If I have a watch that I want to increase the length of time it runs, I don't increase the width or thickness of the spring, but it's length. This is easily proven by installing a shorter or longer spring (of the same strength) in any watch, and seeing how long it runs. Longer spring = longer running time.

If I keep the length the same, and the width the same, but increase the thickness of the spring, then more power is delivered to the train, and this will result in increased balance amplitude. This is why Rolex makes different strength (thickness) mainsprings for example because some watches require less power, and the standard strength would lead to excessive amplitude, knocking, and a fast rate. I just had this the other day on a vintage Rolex, and had to install a weaker mainspring.

I hope this is clear so far. If it is I'll continue tomorrow, because yes I am tired.

Cheers, Al


----------



## M4tt

I suspect it is really simple, and largely my fault for using words imprecisely. It looks to me as if you picked me up on the word strengthen

If I had initally said 'increase the amount of energy held by the spring' or 'increase the output of the barrel' rather than 'strengthen the spring' I rather suspect that this whole argument would either not have happened or would have been much clearer. I wasn't really interested in *how *the amount of energy held in the spring changed, but *that *it did. Initially, I clearly used the word 'strengthen' in a technically incorrect manner. However, equally clearly the point I was making was about increased torque increasing wear. I assume that you agree that this is the case and so all that seems uncertain here now is that I read you as saying that the 7750's mainspring produces less torque, which I was extremely surprised to hear.

You may still disagree, but how about rereading what I have already written with that substitution?

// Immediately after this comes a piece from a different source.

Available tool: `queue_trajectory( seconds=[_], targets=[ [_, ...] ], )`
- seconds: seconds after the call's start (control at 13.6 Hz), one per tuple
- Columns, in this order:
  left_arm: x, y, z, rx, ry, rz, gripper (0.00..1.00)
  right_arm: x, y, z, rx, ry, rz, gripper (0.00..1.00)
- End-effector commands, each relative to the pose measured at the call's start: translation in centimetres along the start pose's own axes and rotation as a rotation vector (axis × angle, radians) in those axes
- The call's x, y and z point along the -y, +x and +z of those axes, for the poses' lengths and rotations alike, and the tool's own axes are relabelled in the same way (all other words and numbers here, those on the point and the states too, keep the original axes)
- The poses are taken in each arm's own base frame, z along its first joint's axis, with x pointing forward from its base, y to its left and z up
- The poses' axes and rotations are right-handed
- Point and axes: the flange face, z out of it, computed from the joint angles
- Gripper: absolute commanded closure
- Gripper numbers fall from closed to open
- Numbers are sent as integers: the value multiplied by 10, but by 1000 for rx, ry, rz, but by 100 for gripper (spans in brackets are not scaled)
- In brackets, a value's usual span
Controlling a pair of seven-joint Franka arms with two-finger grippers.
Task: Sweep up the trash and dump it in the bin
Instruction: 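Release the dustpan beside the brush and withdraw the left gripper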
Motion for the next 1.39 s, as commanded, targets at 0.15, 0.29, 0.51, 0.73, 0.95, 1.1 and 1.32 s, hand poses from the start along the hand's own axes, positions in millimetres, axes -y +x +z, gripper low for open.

I'm not around for a while now so expect a slow response to this one.

Sorry.


----------



## Archer

M4tt said:


> I suspect it is really simple, and largely my fault for using words imprecisely. It looks to me as if you picked me up on the word strengthen
> 
> If I had initally said 'increase the amount of energy held by the spring' or 'increase the output of the barrel' rather than 'strengthen the spring' I rather suspect that this whole argument would either not have happened or would have been much clearer. I wasn't really interested in *how *the amount of energy held in the spring changed, but *that *it did. Initially, I clearly used the word 'strengthen' in a technically incorrect manner. However, equally clearly the point I was making was about increased torque increasing wear. I assume that you agree that this is the case and so all that seems uncertain here now is that I read you as saying that the 7750's mainspring produces less torque, which I was extremely surprised to hear.
> 
> You may still disagree, but how about rereading what I have already written with that substitution?
> 
> I'm not around for a while now so expect a slow response to this one.
> 
> Sorry.


Hi Matt,

I know you have said you are away for a bit, but I have no doubt you will see this reply and follow up.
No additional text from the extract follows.